Cynicism is a life-practice that transforms one’s body into a testimony, proof incarnate of a different possibility of living one’s life in this world. It is a philosophically scandalous life that can be thought and exhibited through one’s flesh and one’s bones (7), and, as Peter Sloterdijk suggests, a dialectic and also existentialist materialism (cf. Sloterdijk 1983, 39). The core is existentialist because the discourse of truth on oneself proceeds on a purely experiential plane, by removing any superstructures (viz the fowl’s feathers) that have caused us to move away from nature; and it is materialist because this deep digging returns a truly other form of life, and an other life is always a life of truth (8). It is the life of a militant engaged in the public sphere, who challenges the idealist arrogance with scandalous animal nudity (9). Foucault, who is openly sympathetic with the Cynics, sees in this the matrix of an antagonistic approach, a line of flight, resistance against power. The priority of the subject over the exercise of authority and the hierarchical order becomes clear.

A shameless and derisive king, on which Sloterdijk insists in a youthful and brilliant book, which, curiously, was published in 1984, at the exact same time as Foucault’s course, and which primarily focuses on the dramatic, ironic, satirical, performative aspect of the Cynics: ‘low theory’ establishes alliances with humour, satire and poverty.

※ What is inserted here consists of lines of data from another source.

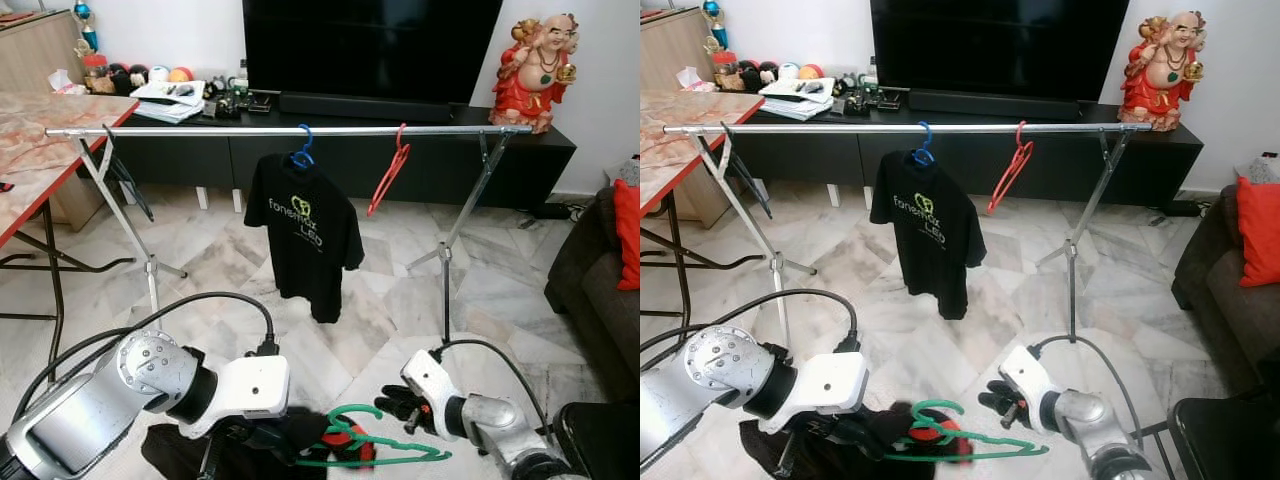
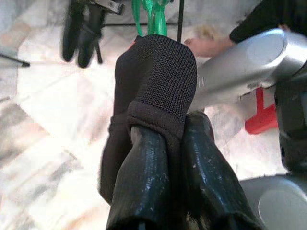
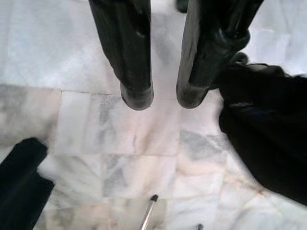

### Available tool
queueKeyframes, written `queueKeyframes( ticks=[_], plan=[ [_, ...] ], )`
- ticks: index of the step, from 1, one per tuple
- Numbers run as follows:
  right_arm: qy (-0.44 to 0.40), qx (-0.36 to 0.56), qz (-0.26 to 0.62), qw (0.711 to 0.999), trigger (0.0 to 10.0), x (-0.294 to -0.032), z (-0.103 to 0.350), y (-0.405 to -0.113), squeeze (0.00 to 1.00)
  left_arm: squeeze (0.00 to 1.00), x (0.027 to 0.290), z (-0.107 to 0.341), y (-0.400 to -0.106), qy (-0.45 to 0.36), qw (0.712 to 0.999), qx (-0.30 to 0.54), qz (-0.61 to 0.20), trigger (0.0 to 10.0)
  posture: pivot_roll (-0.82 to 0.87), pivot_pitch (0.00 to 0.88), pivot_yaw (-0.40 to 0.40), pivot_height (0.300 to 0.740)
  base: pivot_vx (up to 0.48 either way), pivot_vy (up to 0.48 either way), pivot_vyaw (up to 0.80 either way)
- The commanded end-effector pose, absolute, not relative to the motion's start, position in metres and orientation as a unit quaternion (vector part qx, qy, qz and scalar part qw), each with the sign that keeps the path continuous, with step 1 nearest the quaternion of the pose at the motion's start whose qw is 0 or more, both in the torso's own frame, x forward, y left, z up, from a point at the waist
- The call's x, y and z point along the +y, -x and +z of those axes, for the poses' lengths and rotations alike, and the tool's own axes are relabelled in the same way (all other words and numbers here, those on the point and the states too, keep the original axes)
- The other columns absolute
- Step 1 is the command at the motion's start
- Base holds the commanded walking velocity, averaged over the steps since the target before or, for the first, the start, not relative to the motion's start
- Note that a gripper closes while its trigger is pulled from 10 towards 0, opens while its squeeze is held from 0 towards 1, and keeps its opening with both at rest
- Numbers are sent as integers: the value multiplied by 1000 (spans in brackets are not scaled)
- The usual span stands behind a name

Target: Hang hanger

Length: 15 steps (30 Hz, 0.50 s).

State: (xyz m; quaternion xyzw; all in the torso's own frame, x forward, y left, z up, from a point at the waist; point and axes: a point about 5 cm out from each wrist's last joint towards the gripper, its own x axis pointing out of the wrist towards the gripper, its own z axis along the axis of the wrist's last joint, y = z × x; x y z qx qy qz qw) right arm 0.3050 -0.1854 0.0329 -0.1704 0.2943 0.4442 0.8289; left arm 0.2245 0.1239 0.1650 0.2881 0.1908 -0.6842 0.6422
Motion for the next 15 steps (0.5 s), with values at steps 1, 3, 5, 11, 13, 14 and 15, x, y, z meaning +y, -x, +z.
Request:
queueKeyframes(
  ticks=[1,3,5,11,13,14,15],
  plan=[
    [218,279,453,818,10000,-195,49,-315,0,0,127,168,-225,-280,651,186,-680,10000,115,13,-55,740,0,0,0],
    [227,275,452,818,10000,-200,55,-318,0,0,127,168,-225,-276,653,187,-680,10000,115,13,-55,740,0,0,0],
    [244,246,416,841,10000,-210,73,-330,0,0,126,166,-223,-274,652,189,-682,10000,115,16,-52,740,0,0,0],
    [242,170,299,907,10000,-233,124,-361,0,0,125,162,-224,-257,663,193,-675,10000,101,10,-46,740,0,0,0],
    [223,153,330,905,10000,-228,131,-361,0,0,123,162,-226,-232,681,178,-672,10000,101,10,-46,740,0,0,0],
    [219,142,349,900,10000,-224,134,-362,0,0,122,162,-230,-198,701,166,-665,10000,105,8,-46,740,0,0,0],
    [217,135,362,896,10000,-222,137,-362,0,0,121,162,-232,-172,714,158,-660,10000,105,8,-46,740,0,0,0]
  ],
)
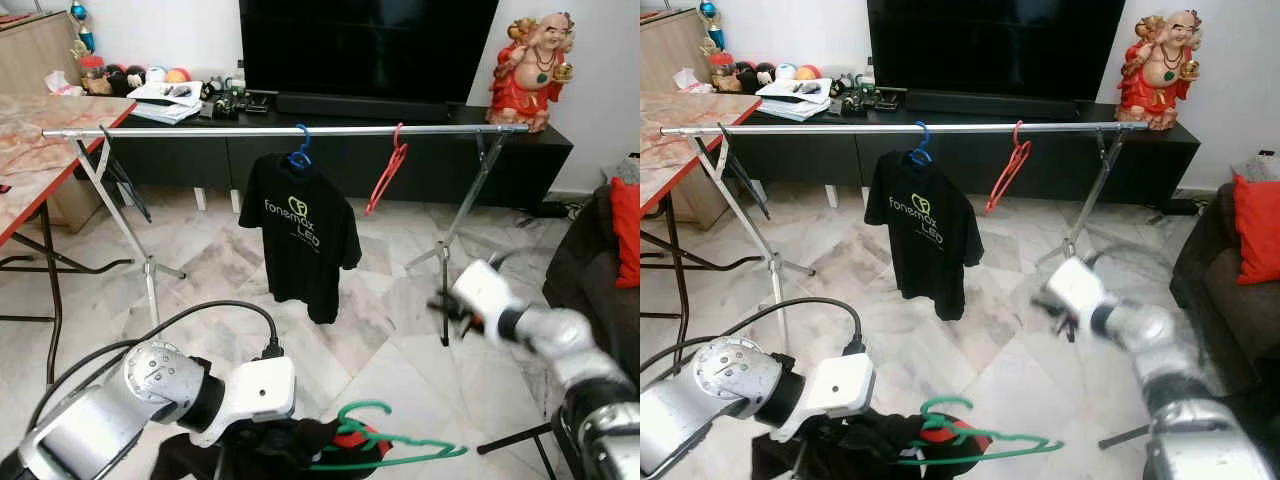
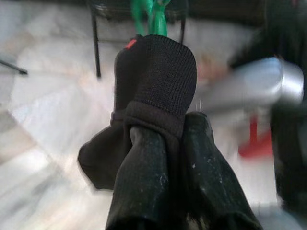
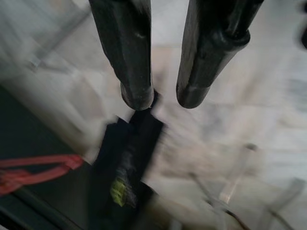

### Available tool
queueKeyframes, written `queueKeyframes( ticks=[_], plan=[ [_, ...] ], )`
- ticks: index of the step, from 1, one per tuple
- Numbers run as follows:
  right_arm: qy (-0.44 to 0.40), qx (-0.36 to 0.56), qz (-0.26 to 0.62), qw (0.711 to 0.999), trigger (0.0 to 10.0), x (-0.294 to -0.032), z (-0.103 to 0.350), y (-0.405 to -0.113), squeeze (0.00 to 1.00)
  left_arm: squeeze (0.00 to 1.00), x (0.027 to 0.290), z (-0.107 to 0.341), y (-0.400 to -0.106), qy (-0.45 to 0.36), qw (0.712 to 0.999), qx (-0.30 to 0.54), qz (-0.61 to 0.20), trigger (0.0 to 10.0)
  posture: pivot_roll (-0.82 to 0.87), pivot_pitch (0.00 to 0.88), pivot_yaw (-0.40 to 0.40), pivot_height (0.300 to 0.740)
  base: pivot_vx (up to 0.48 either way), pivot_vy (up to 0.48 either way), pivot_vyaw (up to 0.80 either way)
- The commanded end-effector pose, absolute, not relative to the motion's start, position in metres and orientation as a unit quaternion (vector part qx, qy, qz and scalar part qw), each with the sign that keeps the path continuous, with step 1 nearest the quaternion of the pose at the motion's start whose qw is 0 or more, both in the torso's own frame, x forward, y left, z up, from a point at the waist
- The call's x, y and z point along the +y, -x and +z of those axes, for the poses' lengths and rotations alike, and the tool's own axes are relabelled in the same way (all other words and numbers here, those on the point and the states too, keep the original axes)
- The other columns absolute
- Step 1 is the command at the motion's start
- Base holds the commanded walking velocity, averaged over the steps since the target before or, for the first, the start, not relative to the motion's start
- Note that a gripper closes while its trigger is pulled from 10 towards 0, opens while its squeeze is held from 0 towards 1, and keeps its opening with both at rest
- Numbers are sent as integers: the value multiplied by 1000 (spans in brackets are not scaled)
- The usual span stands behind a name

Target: Hang hanger

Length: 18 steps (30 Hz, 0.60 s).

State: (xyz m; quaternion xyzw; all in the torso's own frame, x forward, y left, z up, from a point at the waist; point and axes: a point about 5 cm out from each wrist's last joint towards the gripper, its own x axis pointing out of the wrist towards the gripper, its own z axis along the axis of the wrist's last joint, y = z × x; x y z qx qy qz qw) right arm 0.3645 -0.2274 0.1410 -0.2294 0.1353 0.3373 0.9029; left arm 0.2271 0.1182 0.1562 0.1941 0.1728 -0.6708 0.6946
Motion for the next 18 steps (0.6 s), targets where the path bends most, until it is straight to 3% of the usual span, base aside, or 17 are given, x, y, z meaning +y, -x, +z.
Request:
queueKeyframes(
  ticks=[1,5,6,8,13,16,18],
  plan=[
    [218,128,379,890,10000,-218,140,-362,0,0,122,160,-234,-146,729,141,-653,10000,103,8,-45,740,0,0,0],
    [210,100,400,887,10000,-211,150,-365,0,0,122,159,-248,-37,790,95,-604,10000,97,6,-45,740,0,0,0],
    [210,100,400,887,10000,-211,150,-365,0,0,122,159,-248,-37,790,95,-604,10000,97,6,-45,740,0,0,0],
    [200,72,385,898,10000,-209,163,-371,0,0,128,148,-261,-25,824,108,-555,10000,92,0,-42,740,0,0,0],
    [188,45,347,918,10000,-214,182,-380,0,0,132,124,-265,-55,833,152,-529,10000,78,0,-43,740,0,0,0],
    [200,44,351,914,10000,-214,185,-380,0,0,134,114,-270,-52,845,159,-508,10000,76,0,-42,740,0,0,0],
    [199,48,368,907,10000,-211,182,-378,0,0,136,108,-278,-40,869,146,-472,10000,75,0,-41,740,0,0,0]
  ],
)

The cynic is «the first in the tradition of satirical resistance, an uncivil enlightenment» (Sloterdijk 1983, 42) (10). Like Foucault, Sloterdijk too identifies a new concept of truth within Cynicism that is no longer supported by a ‘high’ theoretical toolkit, like Plato’s, which expunges the material quality of the body and highlights the abstract nature of everything, as in the concept of ‘tableness’: with the Cynics «a subversive variant of low theory that pantomimically and grotesquely carries practical embodiment to the extreme» (Sloterdijk 1983, 40) (11).

The Cynics flee lengthy discussions and, with the sharpness of the great philosopher, they find and exhibit their arguments, with cheekiness, in the animal nature of their bodies and postures, with exuberant performances, thus initiating «pantomimic materialism» (Sloterdijk 1983, 42). Where ‘high theory’ gazes upwards to ideas in the heavens, ‘low theory’ «seals a pact with poverty and satire» (Sloterdijk 1983, 41).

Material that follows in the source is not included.